▶ **WORK TO BE COMPLETED**: Set down exactly, from the records below, the line with "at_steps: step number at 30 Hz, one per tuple" through the line with "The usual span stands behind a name", and nothing else.

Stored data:

***

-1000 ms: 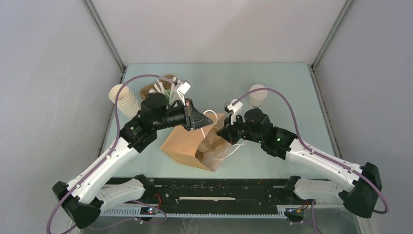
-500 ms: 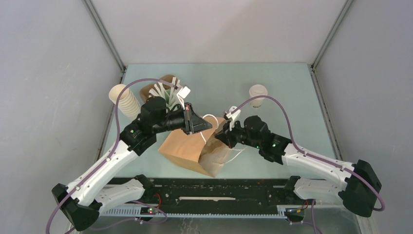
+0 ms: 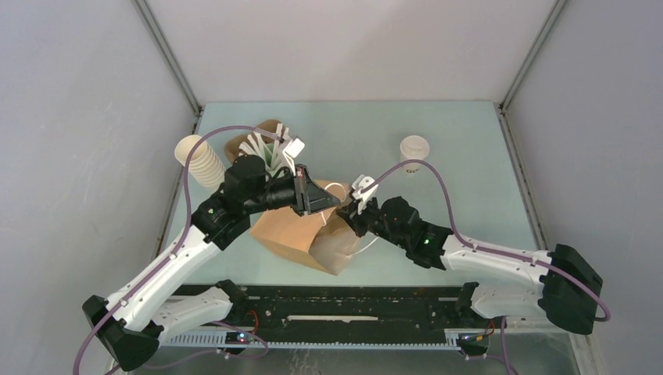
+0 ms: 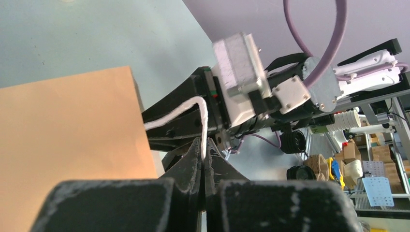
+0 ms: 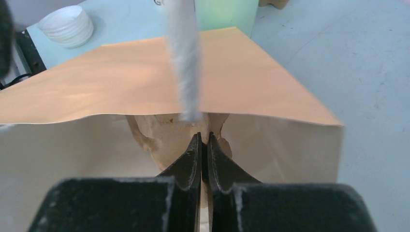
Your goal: Pack the takeout coffee
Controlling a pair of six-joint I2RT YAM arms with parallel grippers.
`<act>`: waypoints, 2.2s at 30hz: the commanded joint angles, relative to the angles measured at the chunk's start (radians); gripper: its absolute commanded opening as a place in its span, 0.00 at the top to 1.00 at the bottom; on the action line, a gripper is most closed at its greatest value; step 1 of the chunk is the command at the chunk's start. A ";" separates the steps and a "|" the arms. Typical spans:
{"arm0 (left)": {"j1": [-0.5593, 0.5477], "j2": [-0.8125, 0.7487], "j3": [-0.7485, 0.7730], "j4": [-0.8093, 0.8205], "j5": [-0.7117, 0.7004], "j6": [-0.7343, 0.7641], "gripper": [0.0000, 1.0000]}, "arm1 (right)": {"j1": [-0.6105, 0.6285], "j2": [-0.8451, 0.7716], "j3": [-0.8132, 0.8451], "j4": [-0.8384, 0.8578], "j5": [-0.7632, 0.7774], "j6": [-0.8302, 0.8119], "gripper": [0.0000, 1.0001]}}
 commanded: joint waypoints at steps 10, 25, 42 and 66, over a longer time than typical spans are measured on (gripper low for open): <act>-0.006 0.021 0.022 0.177 0.033 -0.079 1.00 | 0.057 -0.030 -0.068 0.194 0.180 -0.007 0.92; -0.007 0.078 0.048 0.296 0.109 -0.186 1.00 | 0.058 -0.063 -0.080 0.120 0.151 0.035 0.91; -0.007 0.047 0.033 0.278 0.093 -0.174 1.00 | 0.050 0.092 -0.072 0.283 0.109 0.026 0.74; -0.007 -0.002 -0.013 0.224 0.076 -0.142 1.00 | 0.065 0.194 0.006 0.262 0.208 -0.081 0.71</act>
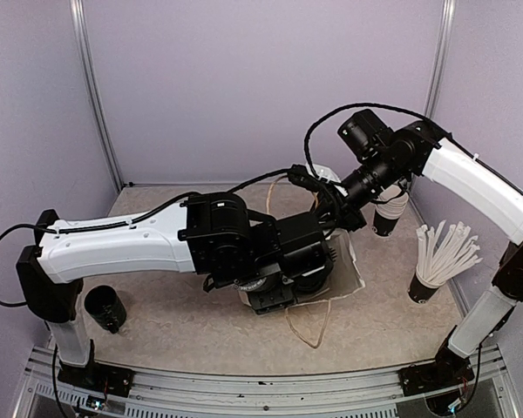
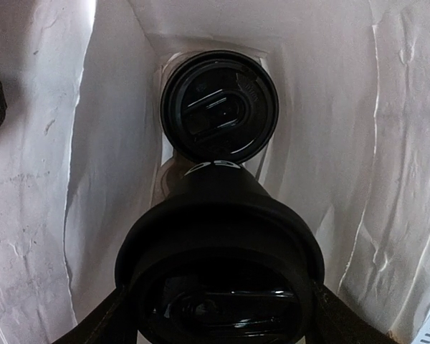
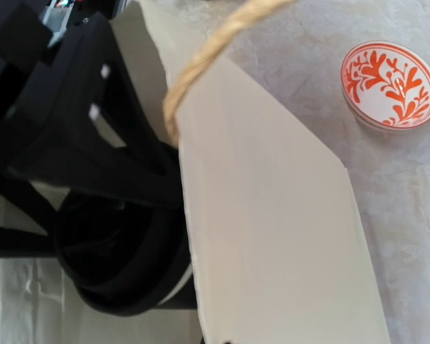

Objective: Pack the takeout coffee

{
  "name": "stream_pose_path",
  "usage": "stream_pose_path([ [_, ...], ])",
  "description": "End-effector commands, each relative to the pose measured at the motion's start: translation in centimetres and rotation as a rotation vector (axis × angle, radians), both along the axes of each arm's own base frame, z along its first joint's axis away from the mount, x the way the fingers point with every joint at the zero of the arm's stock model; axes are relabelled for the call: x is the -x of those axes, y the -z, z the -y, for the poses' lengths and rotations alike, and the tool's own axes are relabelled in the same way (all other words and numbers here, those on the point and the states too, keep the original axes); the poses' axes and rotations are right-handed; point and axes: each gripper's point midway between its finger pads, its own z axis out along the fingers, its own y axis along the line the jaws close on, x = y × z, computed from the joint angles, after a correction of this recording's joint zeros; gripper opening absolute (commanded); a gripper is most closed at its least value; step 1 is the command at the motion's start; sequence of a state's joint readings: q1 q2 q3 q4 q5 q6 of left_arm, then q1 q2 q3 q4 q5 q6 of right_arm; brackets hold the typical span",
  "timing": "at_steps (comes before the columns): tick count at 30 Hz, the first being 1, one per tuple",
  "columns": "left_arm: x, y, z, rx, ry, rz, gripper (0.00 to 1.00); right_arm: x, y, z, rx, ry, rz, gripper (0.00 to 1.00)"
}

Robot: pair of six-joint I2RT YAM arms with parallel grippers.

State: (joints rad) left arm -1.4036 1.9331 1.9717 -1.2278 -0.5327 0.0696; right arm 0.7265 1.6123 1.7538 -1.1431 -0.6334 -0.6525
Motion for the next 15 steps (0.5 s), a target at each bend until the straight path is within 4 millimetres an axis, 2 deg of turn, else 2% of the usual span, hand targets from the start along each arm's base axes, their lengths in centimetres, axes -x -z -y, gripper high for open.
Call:
stream_pose_path([
  [1, -0.4, 1.0, 0.7, -0.044, 0.026, 0.034, 0.75, 1.4, -1.2, -0.2, -0.031, -0.027, 0.003, 0.03],
  [9, -0.8, 2.1, 1.0, -0.076, 0.024, 0.05, 0.74, 1.5, -1.4, -0.3, -0.037, -0.03, -0.005, 0.03],
  [15, -0.8, 0.6, 3.0, -0.013, 0.042, 0.062, 0.74, 1.6, -0.8, -0.4, -0.024, -0.035, -0.015, 0.02],
])
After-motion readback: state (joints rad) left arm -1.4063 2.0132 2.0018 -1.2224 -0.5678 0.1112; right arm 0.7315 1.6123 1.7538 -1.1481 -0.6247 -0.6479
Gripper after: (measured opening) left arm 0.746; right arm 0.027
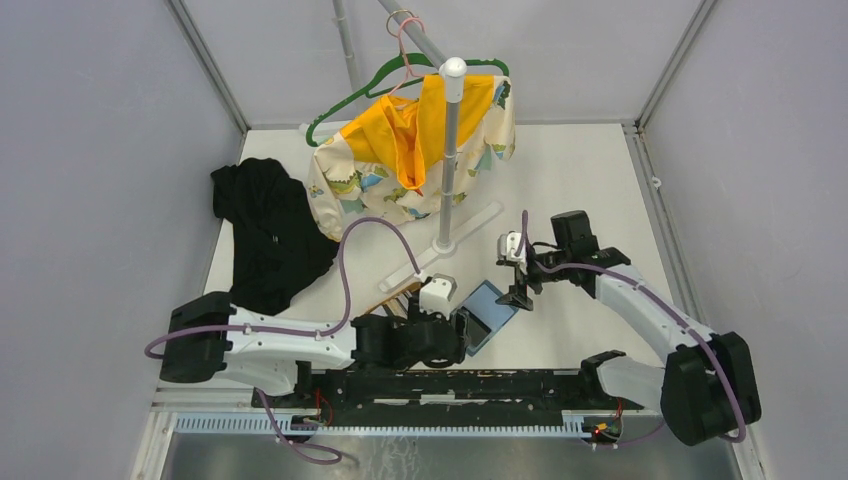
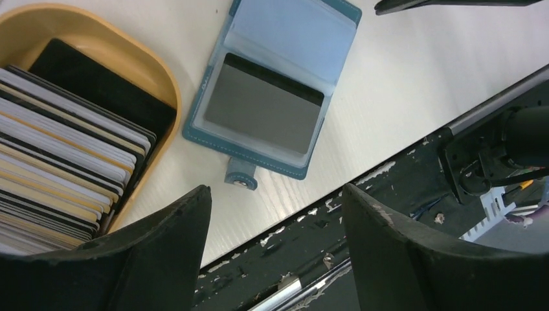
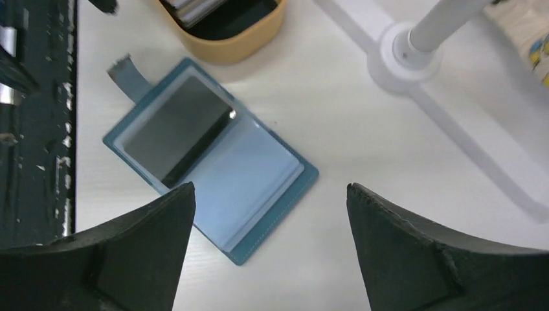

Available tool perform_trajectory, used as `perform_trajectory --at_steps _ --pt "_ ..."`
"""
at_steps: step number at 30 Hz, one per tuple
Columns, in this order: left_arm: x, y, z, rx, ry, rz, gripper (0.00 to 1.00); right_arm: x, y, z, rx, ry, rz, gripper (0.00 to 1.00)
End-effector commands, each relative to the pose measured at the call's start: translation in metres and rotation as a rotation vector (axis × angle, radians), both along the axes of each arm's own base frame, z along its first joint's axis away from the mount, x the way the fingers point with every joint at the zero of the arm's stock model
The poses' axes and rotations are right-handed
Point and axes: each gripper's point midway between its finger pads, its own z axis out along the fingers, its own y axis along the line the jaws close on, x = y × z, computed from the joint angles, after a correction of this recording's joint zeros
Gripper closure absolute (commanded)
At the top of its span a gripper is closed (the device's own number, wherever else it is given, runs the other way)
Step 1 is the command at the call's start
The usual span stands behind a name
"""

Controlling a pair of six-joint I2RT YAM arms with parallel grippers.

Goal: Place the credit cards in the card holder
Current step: Turn over the card holder at the center of the board.

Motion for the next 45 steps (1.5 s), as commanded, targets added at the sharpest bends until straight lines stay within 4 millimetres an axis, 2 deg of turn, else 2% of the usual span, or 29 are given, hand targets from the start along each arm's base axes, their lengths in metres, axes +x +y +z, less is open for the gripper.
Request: perform_trajectory --at_steps 1,5,7,10,14,19,21,28,30,38,45 --pt "-0.005 0.000 -0.006 -0.013 0.055 0.073 0.20 0.023 -0.016 -0.025 -0.121 0.025 -0.134 0.17" --pt "-0.001 -0.005 -0.020 0.042 0.064 0.137 0.19 0.037 -0.028 -0.053 -0.247 0.251 -0.300 0.40" --pt "0.002 -0.005 -0.027 0.064 0.061 0.164 0.19 0.035 -0.032 -0.069 -0.305 0.338 -0.315 0.45" --pt "0.005 -0.005 -0.034 0.081 0.054 0.193 0.21 0.028 -0.031 -0.082 -0.321 0.425 -0.322 0.47" --pt "0.008 -0.001 -0.040 0.112 0.044 0.217 0.25 0.022 -0.026 -0.085 -0.301 0.483 -0.308 0.47" --pt "0.007 -0.004 -0.047 0.152 0.044 0.202 0.45 0.011 -0.020 -0.090 -0.283 0.564 -0.280 0.47" --pt "0.007 -0.006 -0.048 0.162 0.044 0.197 0.57 0.008 -0.019 -0.094 -0.283 0.592 -0.272 0.48" --pt "0.017 -0.007 -0.029 0.158 0.001 0.199 0.85 -0.002 -0.015 -0.096 -0.269 0.651 -0.245 0.53" --pt "0.022 -0.008 -0.021 0.151 -0.016 0.198 0.90 -0.004 -0.013 -0.096 -0.260 0.670 -0.235 0.55" --pt "0.046 -0.018 0.006 0.090 -0.057 0.172 0.95 -0.009 -0.009 -0.093 -0.236 0.703 -0.214 0.64" --pt "0.064 -0.034 0.024 0.021 -0.073 0.120 0.98 -0.011 -0.006 -0.089 -0.216 0.714 -0.203 0.66"
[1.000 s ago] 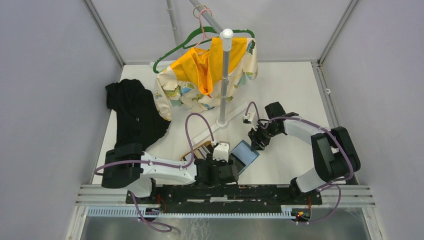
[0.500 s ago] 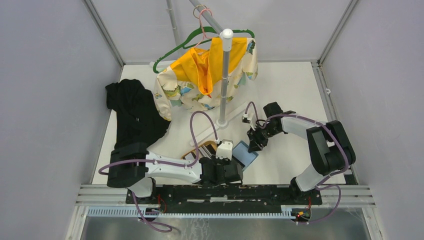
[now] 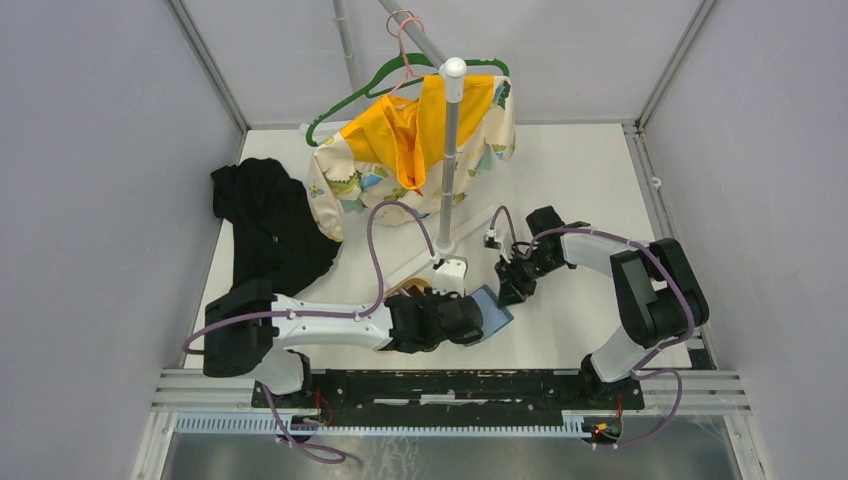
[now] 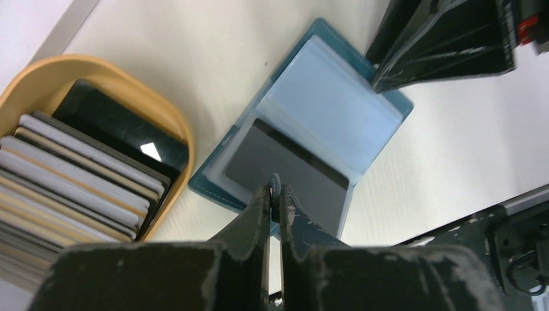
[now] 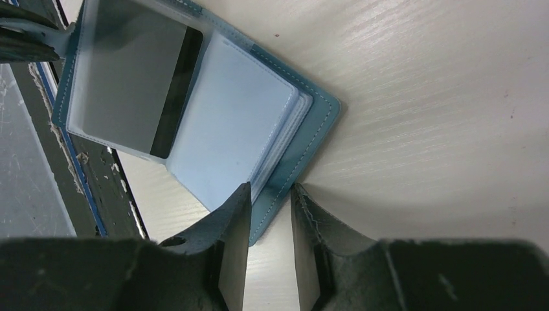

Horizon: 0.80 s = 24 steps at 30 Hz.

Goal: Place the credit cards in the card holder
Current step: Turn over the card holder at the center of the board.

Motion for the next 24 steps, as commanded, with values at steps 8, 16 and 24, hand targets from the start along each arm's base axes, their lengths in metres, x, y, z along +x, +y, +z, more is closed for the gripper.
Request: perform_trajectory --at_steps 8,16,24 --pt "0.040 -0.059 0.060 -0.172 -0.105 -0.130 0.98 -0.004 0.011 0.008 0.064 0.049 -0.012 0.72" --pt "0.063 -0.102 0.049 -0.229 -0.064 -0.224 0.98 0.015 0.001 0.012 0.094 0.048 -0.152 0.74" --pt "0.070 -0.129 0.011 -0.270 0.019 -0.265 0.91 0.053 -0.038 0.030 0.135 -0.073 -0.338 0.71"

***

▶ **ANSWER SPACE**:
at_steps: step number at 30 Hz, one per tuple
Columns, in this order: left_arm: x, y, z, rx, ry, rz, gripper (0.00 to 1.00); right_arm: x, y, z, rx, ry, rz, gripper (0.00 to 1.00)
End-effector commands, each relative to the pose measured at the call's start: translation in metres and rotation as a rotation vector (axis × angle, radians), both along the axes of each arm's own base frame, z along its first joint's axis away from the mount, x the way the fingers point with every joint at the zero of the arm's stock model
The poses' axes and rotations are right-handed
Point and axes: each gripper's point midway between its finger pads, its own z axis out along the fingers, its own y axis along the line the jaws close on, x = y × z, computed from the joint angles, after a correction of this recording's joint zeros
Gripper closure absolute (commanded)
At the top of its span a gripper is closed (the device's own number, wherever else it is given, runs the other way)
Step 1 is the command at the call's start
The usual span stands behind a name

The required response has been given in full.